I have many nerdy friends who have been Linux users for ages. But most of them don’t know such a thing as Openwrt exists or have never bothered to give it a try. It’s a very fun piece of software to play with and can be extremely useful for routing traffic. Wondering why it isn’t more popular/widely used.
TIL there are Linux people that don’t use OpenWRT. I always assumed everyone in the Linux community used it. It’s great.
Works great with mt7621 based routers if anyone ends up looking for something compatible.
I run a proxmox and run PFsense on it. They are both pretty similar but there were more tutorials for PFsense at the time.
It’s a joy to use on x86 hardware though. You can run as many services as you want.
IMO, I’d run pf/opnsense on an x86 box, but openwrt on a low powered device…
Did that years ago with a pfSense firewall connected to the DSL modem, with OpenWrt APs around the house…until the hardware couldn’t support the next version of OpenWrt… (not enough RAM?)
I use dd-wrt a little bit, then tomato and variant (usb, toastman, fresh) then Merlin for maybe 5 years now.
Broadcom routers are mostly not openwrt compatible
I actually took some older now somewhat defunct google wifi pucks and got them all set up on openwrt not too long ago. Really enjoy having them on something with a dedicated web UI and perfectly nerdy
Installed OpenWRT on my NetGear router like 2 years back, and it didn’t give me any trouble since then. BTW, the amount of configuration options it offer is mindbogglingly.
Just the capacity for network monitoring for troubleshooting makes it worthwhile. Not being able to SSH into Netgear’s firmware, let alone having access to tcpdump is an advantage right there.

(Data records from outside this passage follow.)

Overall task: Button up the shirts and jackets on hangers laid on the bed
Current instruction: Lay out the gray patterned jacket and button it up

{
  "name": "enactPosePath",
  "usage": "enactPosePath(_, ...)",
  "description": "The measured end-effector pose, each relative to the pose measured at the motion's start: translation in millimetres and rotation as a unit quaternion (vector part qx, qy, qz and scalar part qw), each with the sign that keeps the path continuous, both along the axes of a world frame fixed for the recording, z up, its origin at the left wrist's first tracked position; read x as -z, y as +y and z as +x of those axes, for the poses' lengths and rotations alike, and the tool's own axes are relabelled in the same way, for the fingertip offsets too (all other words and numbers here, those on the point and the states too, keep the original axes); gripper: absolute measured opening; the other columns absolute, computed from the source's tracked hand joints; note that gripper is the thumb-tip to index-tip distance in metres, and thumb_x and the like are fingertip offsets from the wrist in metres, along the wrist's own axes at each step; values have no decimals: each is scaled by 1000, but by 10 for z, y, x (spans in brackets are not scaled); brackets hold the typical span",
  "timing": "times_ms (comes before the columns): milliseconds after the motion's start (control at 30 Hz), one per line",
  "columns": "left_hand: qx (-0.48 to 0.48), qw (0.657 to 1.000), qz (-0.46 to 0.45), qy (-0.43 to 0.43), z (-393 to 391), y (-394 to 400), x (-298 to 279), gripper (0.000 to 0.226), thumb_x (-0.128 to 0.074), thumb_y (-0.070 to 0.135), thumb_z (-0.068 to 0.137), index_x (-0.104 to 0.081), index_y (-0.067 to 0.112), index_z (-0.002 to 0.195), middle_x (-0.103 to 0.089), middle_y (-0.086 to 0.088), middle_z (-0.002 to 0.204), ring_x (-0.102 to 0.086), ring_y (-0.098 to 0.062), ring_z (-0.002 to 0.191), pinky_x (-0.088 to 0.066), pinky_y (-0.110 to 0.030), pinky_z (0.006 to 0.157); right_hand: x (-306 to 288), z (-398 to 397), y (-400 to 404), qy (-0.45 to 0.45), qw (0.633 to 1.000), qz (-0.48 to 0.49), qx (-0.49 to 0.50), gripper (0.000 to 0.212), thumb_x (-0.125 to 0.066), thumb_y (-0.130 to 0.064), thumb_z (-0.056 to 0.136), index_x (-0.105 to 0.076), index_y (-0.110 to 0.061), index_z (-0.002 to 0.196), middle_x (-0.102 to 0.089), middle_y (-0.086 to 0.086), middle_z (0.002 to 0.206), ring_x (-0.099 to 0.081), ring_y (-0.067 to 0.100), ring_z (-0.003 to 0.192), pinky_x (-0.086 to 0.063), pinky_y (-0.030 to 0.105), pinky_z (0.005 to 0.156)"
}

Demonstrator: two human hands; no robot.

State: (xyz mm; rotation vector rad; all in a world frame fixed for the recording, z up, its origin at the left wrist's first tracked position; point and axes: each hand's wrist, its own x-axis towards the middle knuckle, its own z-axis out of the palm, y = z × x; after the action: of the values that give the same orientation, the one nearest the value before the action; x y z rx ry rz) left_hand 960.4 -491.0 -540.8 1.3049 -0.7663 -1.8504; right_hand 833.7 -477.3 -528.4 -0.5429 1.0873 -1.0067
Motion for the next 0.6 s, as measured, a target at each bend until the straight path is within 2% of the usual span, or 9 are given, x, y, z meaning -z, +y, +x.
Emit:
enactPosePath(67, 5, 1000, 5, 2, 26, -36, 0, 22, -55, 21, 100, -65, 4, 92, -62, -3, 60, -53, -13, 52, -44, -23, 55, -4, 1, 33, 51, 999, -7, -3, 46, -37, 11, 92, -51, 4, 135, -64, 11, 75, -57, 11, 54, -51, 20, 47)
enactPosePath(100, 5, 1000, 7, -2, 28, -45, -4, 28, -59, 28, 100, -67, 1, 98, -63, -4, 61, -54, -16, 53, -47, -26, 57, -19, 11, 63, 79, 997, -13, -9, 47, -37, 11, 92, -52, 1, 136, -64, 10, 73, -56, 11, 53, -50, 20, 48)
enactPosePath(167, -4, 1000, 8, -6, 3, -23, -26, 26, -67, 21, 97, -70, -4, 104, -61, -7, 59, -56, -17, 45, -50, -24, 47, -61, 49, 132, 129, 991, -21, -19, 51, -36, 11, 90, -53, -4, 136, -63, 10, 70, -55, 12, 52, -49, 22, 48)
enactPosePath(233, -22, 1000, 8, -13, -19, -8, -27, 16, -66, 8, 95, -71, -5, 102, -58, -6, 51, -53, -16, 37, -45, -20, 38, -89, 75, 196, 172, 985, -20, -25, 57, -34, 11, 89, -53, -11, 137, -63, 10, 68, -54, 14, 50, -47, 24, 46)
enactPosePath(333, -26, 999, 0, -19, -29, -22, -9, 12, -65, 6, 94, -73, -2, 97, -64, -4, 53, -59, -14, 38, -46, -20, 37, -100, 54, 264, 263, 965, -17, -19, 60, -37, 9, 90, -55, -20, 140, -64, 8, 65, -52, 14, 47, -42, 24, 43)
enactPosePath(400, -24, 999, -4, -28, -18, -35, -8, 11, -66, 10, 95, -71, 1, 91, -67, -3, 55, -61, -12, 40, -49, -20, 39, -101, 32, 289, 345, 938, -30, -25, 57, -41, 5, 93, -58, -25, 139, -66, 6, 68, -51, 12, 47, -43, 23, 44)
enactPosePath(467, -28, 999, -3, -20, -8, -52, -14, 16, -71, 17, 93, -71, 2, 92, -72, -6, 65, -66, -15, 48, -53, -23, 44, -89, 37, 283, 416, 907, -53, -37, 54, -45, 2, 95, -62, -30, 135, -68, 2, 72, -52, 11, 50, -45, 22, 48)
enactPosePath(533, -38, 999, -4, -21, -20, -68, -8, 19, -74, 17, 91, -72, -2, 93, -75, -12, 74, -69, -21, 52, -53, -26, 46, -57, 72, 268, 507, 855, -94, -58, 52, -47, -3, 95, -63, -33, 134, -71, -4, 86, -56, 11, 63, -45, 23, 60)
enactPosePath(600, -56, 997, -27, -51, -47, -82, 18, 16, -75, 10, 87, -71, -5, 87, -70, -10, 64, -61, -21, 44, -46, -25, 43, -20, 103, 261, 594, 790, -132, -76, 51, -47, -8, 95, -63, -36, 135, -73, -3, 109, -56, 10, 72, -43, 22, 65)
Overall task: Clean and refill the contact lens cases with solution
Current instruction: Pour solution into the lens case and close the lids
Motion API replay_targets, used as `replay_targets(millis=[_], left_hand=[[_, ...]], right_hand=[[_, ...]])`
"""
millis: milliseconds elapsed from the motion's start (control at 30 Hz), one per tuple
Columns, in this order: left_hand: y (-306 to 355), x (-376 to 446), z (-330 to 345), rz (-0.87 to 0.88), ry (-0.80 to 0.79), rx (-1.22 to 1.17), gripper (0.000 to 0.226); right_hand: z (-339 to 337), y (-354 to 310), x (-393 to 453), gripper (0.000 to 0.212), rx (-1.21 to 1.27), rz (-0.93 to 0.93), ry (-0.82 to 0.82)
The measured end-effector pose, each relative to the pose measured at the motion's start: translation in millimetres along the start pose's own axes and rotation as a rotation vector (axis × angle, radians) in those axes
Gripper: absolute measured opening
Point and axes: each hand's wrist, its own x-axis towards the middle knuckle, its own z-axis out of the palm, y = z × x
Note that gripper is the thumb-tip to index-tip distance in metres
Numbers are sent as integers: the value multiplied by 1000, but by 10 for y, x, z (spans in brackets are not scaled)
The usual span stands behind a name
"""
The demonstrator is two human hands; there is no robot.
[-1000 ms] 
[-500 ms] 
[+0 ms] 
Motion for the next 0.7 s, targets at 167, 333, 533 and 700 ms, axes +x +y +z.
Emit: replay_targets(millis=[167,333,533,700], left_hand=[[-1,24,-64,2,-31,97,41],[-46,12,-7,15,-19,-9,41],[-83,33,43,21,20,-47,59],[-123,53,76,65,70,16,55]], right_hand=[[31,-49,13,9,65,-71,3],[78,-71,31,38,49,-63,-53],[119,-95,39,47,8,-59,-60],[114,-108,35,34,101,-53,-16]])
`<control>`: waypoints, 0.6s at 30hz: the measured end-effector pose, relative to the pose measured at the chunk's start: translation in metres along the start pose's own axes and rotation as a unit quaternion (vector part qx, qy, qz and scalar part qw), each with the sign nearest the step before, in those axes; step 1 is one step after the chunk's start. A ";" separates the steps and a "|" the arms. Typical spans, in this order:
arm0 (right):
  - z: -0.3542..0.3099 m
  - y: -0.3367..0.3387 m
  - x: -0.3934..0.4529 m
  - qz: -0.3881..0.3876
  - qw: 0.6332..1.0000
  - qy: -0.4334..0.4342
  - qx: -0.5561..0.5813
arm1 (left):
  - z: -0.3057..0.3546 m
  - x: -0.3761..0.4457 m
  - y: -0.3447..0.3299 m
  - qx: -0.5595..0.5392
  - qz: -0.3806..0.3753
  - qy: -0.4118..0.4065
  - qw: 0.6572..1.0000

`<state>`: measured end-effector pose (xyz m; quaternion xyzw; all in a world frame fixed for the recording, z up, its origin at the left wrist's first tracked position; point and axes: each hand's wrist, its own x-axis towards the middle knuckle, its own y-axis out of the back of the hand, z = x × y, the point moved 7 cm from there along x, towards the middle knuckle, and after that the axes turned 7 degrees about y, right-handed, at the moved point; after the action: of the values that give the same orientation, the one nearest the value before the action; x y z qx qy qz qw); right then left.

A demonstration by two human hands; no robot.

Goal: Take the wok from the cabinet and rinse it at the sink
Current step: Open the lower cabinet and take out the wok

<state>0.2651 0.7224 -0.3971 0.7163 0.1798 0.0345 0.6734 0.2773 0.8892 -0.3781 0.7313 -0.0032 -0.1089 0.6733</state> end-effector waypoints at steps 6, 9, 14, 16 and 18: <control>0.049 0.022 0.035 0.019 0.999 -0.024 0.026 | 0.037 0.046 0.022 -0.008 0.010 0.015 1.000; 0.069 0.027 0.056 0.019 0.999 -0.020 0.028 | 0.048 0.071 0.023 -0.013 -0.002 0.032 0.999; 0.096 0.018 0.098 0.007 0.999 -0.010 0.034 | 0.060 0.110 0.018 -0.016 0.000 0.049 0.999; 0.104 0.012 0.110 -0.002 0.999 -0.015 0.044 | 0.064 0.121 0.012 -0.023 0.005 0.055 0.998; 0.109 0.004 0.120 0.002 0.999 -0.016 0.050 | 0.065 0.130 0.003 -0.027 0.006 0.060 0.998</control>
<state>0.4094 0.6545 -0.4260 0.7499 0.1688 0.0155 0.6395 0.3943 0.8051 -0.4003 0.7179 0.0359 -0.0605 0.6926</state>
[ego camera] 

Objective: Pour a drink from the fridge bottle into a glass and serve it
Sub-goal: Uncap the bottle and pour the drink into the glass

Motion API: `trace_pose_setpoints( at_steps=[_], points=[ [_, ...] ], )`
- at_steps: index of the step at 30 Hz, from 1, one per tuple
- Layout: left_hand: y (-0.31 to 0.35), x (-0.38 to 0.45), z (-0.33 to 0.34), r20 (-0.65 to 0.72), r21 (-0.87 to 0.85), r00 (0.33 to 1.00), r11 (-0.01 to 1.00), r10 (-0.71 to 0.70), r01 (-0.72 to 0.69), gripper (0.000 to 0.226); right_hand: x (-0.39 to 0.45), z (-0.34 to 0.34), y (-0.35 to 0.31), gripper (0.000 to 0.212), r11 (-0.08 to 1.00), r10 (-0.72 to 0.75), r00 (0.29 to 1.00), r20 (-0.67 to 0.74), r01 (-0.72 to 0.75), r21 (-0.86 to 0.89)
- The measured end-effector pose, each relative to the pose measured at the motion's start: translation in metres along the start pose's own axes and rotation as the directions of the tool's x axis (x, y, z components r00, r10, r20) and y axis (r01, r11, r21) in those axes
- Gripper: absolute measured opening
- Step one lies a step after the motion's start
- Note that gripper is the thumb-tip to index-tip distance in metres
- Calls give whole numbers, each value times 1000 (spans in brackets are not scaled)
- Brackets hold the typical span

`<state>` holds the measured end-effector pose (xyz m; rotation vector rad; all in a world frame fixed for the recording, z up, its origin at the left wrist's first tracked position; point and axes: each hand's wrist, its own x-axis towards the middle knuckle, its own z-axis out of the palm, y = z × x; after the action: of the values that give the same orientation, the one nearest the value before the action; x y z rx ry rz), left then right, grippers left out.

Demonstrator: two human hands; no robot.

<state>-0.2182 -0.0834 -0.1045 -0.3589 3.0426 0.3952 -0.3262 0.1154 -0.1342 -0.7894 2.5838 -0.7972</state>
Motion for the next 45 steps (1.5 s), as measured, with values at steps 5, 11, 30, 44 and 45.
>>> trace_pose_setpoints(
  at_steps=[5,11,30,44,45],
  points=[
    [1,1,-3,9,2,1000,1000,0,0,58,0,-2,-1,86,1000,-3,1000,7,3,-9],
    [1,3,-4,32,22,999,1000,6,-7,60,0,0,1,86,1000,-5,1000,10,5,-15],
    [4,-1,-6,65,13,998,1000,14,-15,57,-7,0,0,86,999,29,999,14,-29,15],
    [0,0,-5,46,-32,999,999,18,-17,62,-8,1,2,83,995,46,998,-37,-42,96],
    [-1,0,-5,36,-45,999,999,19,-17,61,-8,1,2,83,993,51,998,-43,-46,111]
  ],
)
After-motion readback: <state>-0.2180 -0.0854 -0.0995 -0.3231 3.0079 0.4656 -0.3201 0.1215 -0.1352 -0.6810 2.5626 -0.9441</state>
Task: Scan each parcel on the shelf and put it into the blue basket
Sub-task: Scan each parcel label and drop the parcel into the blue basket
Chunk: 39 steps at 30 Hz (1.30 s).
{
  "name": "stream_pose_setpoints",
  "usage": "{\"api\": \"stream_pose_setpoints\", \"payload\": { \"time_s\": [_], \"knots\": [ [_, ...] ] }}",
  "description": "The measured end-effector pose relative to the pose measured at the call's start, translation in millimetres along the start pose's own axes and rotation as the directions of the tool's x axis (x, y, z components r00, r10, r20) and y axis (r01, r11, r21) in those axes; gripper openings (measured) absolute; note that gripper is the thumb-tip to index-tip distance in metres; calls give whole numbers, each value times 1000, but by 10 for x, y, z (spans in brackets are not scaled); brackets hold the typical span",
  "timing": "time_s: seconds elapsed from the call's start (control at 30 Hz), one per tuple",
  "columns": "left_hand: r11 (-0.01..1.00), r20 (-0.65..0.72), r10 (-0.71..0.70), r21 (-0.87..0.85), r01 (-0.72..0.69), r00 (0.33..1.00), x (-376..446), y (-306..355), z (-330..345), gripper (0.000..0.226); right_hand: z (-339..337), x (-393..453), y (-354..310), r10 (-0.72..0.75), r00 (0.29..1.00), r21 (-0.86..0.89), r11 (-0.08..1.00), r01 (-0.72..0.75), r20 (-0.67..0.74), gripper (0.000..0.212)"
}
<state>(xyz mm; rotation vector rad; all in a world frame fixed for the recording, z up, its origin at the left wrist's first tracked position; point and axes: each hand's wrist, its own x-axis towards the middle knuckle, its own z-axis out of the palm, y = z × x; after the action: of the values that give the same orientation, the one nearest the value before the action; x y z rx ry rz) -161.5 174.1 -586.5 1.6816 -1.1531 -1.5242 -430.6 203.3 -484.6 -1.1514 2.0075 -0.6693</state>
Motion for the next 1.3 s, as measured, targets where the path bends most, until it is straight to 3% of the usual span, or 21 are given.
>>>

I use OpenWRT on my Linksys WRT3200ACM because I used to have a cable connection that suffered from bufferbloat. The SQM feature made a huge improvement. I eventually switched to a fiber connection from a different ISP which does not suffer from bufferbloat, but I kept OpenWRT on my router.
I’ve used OpenWrt, DD-WRT, and Tomato firmware on the various routers I’ve had. I don’t think I’ve ever kept the stock firmware on any router I’ve owned.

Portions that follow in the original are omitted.